Il presidente francese Emmanuel Macron ieri mattina ha chiamato Vladimir Putin – la Russia ha subito condannato l’uccisione del capo delle milizie al Quds come un gesto “avventato” – e i due hanno detto che rimarranno a stretto contatto per controllare la situazione in Iraq. Il ministero degli Esteri francese, Yves Le Drian, invece dopo aver parlato con il segretario di Stato americano Mike Pompeo ha detto di aver invitato gli Stati Uniti alla moderazione (anche lui) e di aver chiesto di evitare qualsiasi misura che potrebbe peggiorare le tensioni. Più duro è stato invece il dialogo tra Pompeo e il ministro degli Esteri tedesco, Heiko Maas, che ha condannato l’uccisione di Suleimani come un fatto che aggraverà le tensioni, “ho chiarito questo punto”, ha scritto in un comunicato.
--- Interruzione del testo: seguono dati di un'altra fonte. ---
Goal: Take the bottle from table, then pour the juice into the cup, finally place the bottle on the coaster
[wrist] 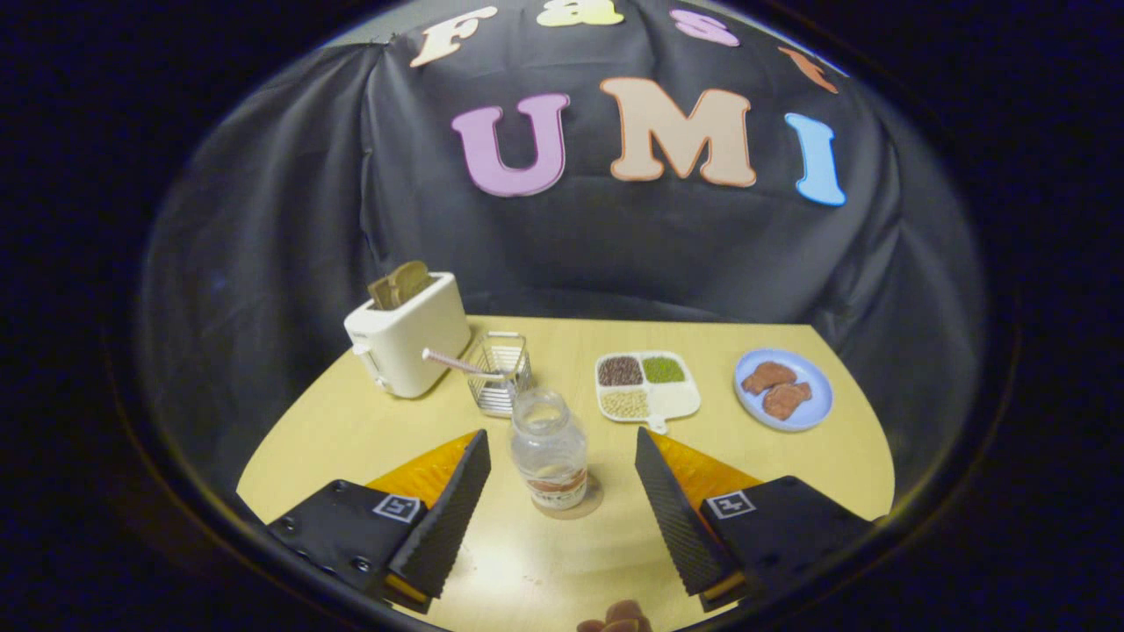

Nei mesi scorsi era stata la Francia ad aver cercato di mediare per risolvere la situazione tra Washington e Teheran, Emmanuel Macron a New York durante l’assemblea generale dell’Onu aveva tentato di organizzare una telefonata tra il presidente americano Donald Trump e l’omologo iraniano Hassan Rohani. Il secondo avrebbe dovuto chiamare il primo, ma si è rifiutato perché voleva maggiori garanzia sull'eliminazione delle sanzioni da parte degli Stati Uniti. Durante il G7 a Biarritz, sempre Macron aveva organizzato l’arrivo a sorpresa del ministro degli esteri iraniano, Javad Zarif.

Ognuno degli (ormai) 27 paesi dell’Unione europea ha le sue ragioni per evitare di condannare l’Iran, durante le proteste del 2018, l’allora Alto rappresentante per la politica estera e la sicurezza, Federica Mogherini, dopo diverse richieste da parte degli eurodeputati di condannare la situazione a Teheran, aveva dichiarato che i diritti umani sono fondamentali per Bruxelles e che l’Ue avrebbe continuato a monitorare la situazione. L’espressione aveva suscitato molta ironia sui social. Per Mogherini la priorità era mantenere in vita l’accordo sul nucleare del 2015, anche ieri ha rivendicato l’importanza dei “risultati diplomatici del passato”, di un accordo imperfetto che ha perso ancora più di significato dopo il ritiro degli Stati Uniti con Donald Trump. Gli europei sono rimasti attaccati alla difesa di quell’accordo, spesso violato da Teheran, cercando in ogni modo di proteggere la loro posizione economica: gli europei comprano il gas dalla Repubblica islamica e il greggio (circa il 40 per cento del greggio esportato da Teheran è acquistato dall’Ue) e dal 2015 le imprese Ue sono riuscite a ottenere contratti vantaggiosi in Iran. L’Unione europea ha deciso così di rimanere senza voce di fronte all’Iran, alle violazioni dei diritti umani, alle minacce a Israele e anche alle violazioni del trattato sul nucleare e si è limitata a parlare di moderazione, preoccupazione, de-escalation.

Una posizione diversa l’ha espressa invece Donald Tusk in un tuìt che ha fatto in polacco. La scelta della lingua non è casuale, non ha parlato da leader del Partito popolare europeo, ma da cittadino. “L’Europa e gli Stati Uniti devono a tutti costi mantenere l’unità transatlantica di fronte a un imminente terremoto politico e indipendentemente dal fatto che le decisioni di Trump provochino rischi globali", ha scritto l’ex presidente del Consiglio europeo, invitando così l’Ue a parlare con una voce sola, non senza voce.